• BRIEF
Among the entries below, find the line with "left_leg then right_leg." and the line with "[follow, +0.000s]". Return exactly those lines and every line between them, but no pictures.

• INPUT DATA
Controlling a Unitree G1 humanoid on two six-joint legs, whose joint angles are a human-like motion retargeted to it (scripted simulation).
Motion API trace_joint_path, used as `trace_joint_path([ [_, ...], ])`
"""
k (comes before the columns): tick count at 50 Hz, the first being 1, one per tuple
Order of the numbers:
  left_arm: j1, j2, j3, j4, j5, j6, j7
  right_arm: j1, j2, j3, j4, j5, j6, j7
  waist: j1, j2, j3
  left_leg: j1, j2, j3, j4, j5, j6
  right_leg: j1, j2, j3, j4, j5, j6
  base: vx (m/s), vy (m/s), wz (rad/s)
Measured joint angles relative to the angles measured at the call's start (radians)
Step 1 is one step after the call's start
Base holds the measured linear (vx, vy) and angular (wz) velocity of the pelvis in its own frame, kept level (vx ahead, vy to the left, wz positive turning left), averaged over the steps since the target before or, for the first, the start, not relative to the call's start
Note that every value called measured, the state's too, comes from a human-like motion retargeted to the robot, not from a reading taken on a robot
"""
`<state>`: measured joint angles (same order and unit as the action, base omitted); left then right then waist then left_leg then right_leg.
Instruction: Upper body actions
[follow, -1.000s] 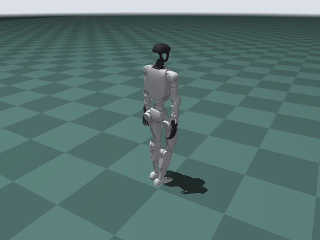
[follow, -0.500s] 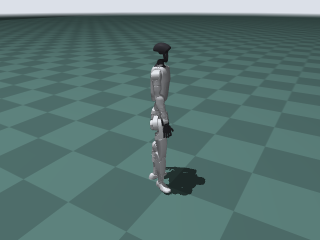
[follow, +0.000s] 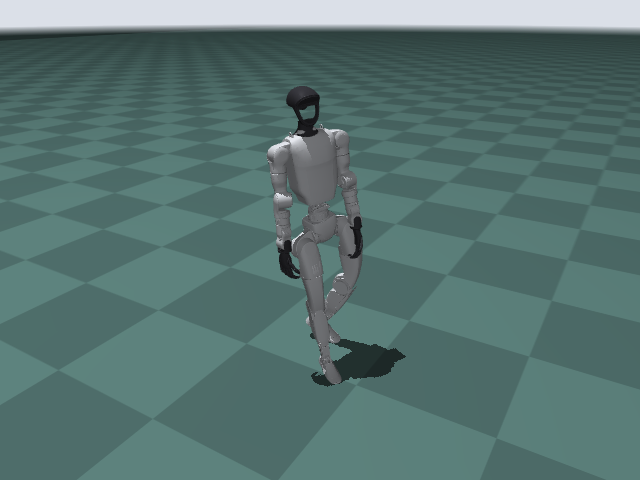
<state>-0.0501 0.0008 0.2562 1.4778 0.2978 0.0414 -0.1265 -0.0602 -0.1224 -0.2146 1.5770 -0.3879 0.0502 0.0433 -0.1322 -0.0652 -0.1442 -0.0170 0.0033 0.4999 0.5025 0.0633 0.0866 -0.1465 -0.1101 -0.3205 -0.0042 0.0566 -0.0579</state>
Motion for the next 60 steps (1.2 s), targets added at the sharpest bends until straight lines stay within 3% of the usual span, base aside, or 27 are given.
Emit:
trace_joint_path([
  [5,-0.008,-0.010,-0.084,-0.027,0.079,-0.021,0.001,0.009,0.013,0.026,-0.005,-0.034,-0.021,0.009,0.022,0.021,0.044,-0.046,-0.048,-0.071,-0.111,-0.112,0.017,0.018,0.028,0.049,-0.001,0.018,-0.002,-0.11,-0.04,-1.20],
  [7,-0.004,-0.005,-0.112,-0.037,0.125,-0.028,0.009,0.016,0.013,0.035,0.008,-0.044,-0.034,-0.002,0.034,0.054,0.057,-0.061,-0.065,-0.121,-0.230,-0.112,-0.012,0.027,0.071,0.068,-0.003,0.021,-0.006,0.00,-0.05,-1.03],
  [8,0.000,-0.003,-0.122,-0.040,0.146,-0.031,0.016,0.019,0.012,0.038,0.017,-0.046,-0.037,-0.013,0.038,0.076,0.061,-0.069,-0.070,-0.153,-0.297,-0.098,-0.035,0.032,0.098,0.075,-0.005,0.021,-0.009,0.05,-0.06,-0.89],
  [10,0.012,0.000,-0.140,-0.041,0.180,-0.037,0.033,0.028,0.008,0.040,0.040,-0.049,-0.037,-0.037,0.041,0.096,0.069,-0.088,-0.097,-0.212,-0.411,0.057,0.044,0.051,0.125,0.091,-0.008,0.018,-0.013,0.10,-0.06,-0.53],
  [12,0.022,0.007,-0.148,-0.033,0.197,-0.037,0.041,0.039,0.002,0.037,0.063,-0.047,-0.029,-0.047,0.008,0.120,0.061,-0.066,-0.073,-0.239,-0.414,-0.001,-0.036,0.051,0.145,0.080,-0.005,0.011,-0.018,0.12,-0.08,0.10],
  [18,0.051,0.020,-0.088,-0.001,0.179,-0.011,0.038,0.070,-0.011,0.017,0.112,0.001,-0.010,-0.022,-0.014,0.124,0.068,-0.059,-0.071,-0.244,-0.434,-0.003,-0.035,0.061,0.153,0.073,0.006,-0.002,-0.024,0.06,-0.12,0.14],
  [25,0.116,0.021,0.000,0.012,0.081,0.000,0.049,0.091,-0.028,0.038,0.123,-0.001,0.019,-0.008,0.048,0.105,0.079,-0.061,-0.090,-0.268,-0.461,0.010,-0.024,0.069,0.146,0.045,0.003,-0.008,-0.040,0.05,-0.17,0.21],
  [34,0.127,0.016,0.006,0.013,0.050,-0.002,0.071,0.034,-0.042,0.097,0.037,-0.143,0.004,-0.028,0.139,0.107,0.163,-0.124,-0.143,-0.369,-0.476,0.063,-0.010,0.078,0.101,-0.102,-0.025,-0.014,-0.042,-0.13,-0.18,0.90],
  [37,0.127,0.013,-0.022,0.005,0.057,-0.011,0.087,0.041,-0.051,0.099,-0.003,-0.157,-0.013,-0.031,0.166,0.103,0.173,-0.133,-0.121,-0.245,-0.474,0.005,0.002,0.080,0.069,-0.190,-0.041,-0.017,-0.034,-0.02,-0.10,1.80],
  [42,0.143,0.015,-0.041,-0.009,0.068,-0.031,0.106,0.049,-0.052,0.101,-0.002,-0.163,0.003,-0.037,0.162,0.101,0.156,-0.065,-0.031,0.177,-0.483,-0.104,-0.031,0.088,0.034,-0.348,-0.050,-0.049,-0.029,0.08,-0.08,2.29],
  [44,0.145,0.020,-0.037,-0.007,0.070,-0.034,0.111,0.053,-0.047,0.098,0.007,-0.159,0.007,-0.033,0.149,0.100,0.141,-0.037,-0.013,0.270,-0.476,-0.123,-0.040,0.095,0.027,-0.415,-0.053,-0.069,-0.028,0.19,-0.10,2.56],
  [52,0.139,0.036,0.007,0.043,0.025,-0.036,0.155,0.071,-0.012,0.087,0.038,-0.154,0.005,-0.013,0.173,0.069,0.076,0.039,0.000,0.374,-0.420,-0.148,-0.038,0.106,-0.004,-0.613,-0.023,-0.145,-0.016,0.26,-0.12,2.01],
  [55,0.134,0.037,0.025,0.069,0.003,-0.035,0.164,0.062,-0.006,0.082,0.037,-0.167,0.005,-0.007,0.196,0.081,0.062,0.052,-0.021,0.331,-0.437,-0.126,-0.080,0.112,0.014,-0.673,-0.006,-0.168,-0.011,0.31,-0.07,1.24],
  [60,0.138,0.026,0.044,0.109,-0.002,-0.030,0.172,0.052,-0.017,0.081,0.013,-0.176,0.000,-0.006,0.247,0.109,0.056,0.056,-0.061,0.279,-0.533,-0.182,-0.078,0.127,0.040,-0.718,0.021,-0.183,-0.004,0.38,0.00,0.51],
])
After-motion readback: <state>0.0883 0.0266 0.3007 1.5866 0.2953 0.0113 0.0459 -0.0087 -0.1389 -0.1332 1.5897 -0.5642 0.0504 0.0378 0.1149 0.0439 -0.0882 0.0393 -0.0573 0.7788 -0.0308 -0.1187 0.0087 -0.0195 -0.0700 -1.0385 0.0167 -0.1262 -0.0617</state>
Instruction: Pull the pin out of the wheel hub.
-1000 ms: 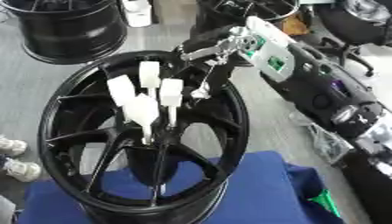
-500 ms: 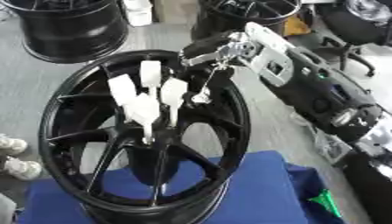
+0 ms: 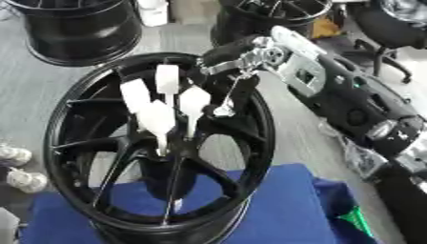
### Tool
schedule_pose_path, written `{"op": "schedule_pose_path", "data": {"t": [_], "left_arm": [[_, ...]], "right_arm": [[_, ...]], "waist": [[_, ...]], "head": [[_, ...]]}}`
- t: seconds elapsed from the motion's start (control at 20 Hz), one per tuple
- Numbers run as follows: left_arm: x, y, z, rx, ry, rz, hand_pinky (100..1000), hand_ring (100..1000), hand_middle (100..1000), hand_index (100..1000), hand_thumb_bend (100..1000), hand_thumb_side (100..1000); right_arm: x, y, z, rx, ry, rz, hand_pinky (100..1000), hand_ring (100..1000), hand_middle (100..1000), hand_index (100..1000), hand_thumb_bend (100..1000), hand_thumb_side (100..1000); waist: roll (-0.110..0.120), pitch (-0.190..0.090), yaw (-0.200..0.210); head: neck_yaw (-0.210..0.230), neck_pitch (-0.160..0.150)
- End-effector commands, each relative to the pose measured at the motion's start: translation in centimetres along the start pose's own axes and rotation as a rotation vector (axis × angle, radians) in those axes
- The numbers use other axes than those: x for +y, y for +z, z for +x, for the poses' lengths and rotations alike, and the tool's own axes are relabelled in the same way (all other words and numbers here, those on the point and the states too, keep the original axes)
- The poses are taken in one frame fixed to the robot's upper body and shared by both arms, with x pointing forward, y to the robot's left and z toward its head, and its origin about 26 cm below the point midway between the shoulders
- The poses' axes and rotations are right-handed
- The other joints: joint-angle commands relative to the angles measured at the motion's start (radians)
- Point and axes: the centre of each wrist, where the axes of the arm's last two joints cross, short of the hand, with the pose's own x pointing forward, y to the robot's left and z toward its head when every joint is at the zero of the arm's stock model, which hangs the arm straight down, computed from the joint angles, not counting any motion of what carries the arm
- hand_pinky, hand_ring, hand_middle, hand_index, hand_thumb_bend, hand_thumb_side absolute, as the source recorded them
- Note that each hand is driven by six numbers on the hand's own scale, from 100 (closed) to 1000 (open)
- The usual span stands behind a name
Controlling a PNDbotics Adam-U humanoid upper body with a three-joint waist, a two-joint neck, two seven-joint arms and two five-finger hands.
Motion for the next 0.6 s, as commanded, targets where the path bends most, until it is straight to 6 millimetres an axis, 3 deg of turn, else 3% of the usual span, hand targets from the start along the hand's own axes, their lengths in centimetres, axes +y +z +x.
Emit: {"op": "schedule_pose_path", "data": {"t": [0.05, 0.6], "left_arm": [[0.1, -0.4, 1.1, -0.027, -0.023, -0.021, 718, 763, 645, 730, 459, 635], [0.0, -0.6, 1.2, -0.026, -0.022, -0.031, 718, 763, 645, 730, 465, 634]], "right_arm": [[-1.8, 1.3, 0.1, -0.05, 0.093, 0.063, 755, 675, 420, 532, 100, 292], [-4.2, 2.5, -0.6, -0.015, 0.058, 0.002, 751, 660, 400, 517, 100, 283]], "waist": [[0.002, -0.006, 0.003], [-0.007, -0.007, 0.011]], "head": [[-0.007, -0.016], [-0.016, -0.021]]}}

• RESULT OF THE EXERCISE
`<state>`: measured joint angles (same order and unit as the action, base omitted); left then right then waist then left_leg then right_leg.
Instruction: Upper body actions
[follow, -1.000s] 
[follow, -0.500s] 
[follow, +0.000s] 

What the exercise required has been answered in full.